··· Dataset excerpts ···

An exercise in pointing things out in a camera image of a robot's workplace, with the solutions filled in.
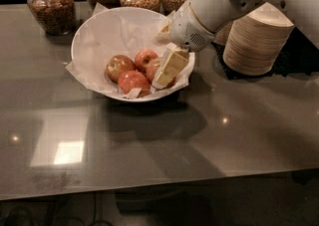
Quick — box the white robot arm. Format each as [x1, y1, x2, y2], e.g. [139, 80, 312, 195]
[155, 0, 319, 76]

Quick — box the paper bowl stack front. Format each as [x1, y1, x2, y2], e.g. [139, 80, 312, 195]
[222, 3, 294, 76]

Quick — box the red apple back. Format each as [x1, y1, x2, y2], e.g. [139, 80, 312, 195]
[135, 49, 158, 73]

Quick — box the paper bowl stack rear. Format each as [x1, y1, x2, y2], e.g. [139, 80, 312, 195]
[213, 22, 232, 46]

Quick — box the glass cereal jar far left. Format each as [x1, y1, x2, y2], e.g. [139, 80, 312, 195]
[27, 0, 76, 35]

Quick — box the red apple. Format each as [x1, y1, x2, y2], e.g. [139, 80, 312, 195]
[118, 71, 151, 98]
[106, 55, 136, 83]
[146, 57, 176, 89]
[135, 49, 158, 73]

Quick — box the white bowl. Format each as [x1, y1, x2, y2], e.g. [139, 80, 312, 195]
[70, 6, 196, 104]

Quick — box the red apple front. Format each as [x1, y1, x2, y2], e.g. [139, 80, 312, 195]
[118, 71, 151, 98]

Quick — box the paper bowl stack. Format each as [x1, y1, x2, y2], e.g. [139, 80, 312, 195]
[213, 22, 232, 46]
[222, 3, 294, 76]

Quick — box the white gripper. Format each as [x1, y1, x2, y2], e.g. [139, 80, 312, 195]
[152, 1, 214, 90]

···

Work item
Please copy only the lines from the one with "Quick — box the white bowl." through the final line of the records above, both ends included.

Solution to this problem
Quick — box the white bowl. Format each as [x1, y1, x2, y2], e.g. [139, 80, 312, 195]
[70, 6, 196, 104]

Quick — box the red apple front. Format each as [x1, y1, x2, y2], e.g. [139, 80, 312, 195]
[118, 71, 151, 98]

Quick — box the paper bowl stack. Format each as [x1, y1, x2, y2], e.g. [139, 80, 312, 195]
[213, 22, 232, 46]
[222, 3, 294, 76]

Quick — box the white gripper. Format each as [x1, y1, x2, y2], e.g. [139, 80, 312, 195]
[152, 1, 214, 90]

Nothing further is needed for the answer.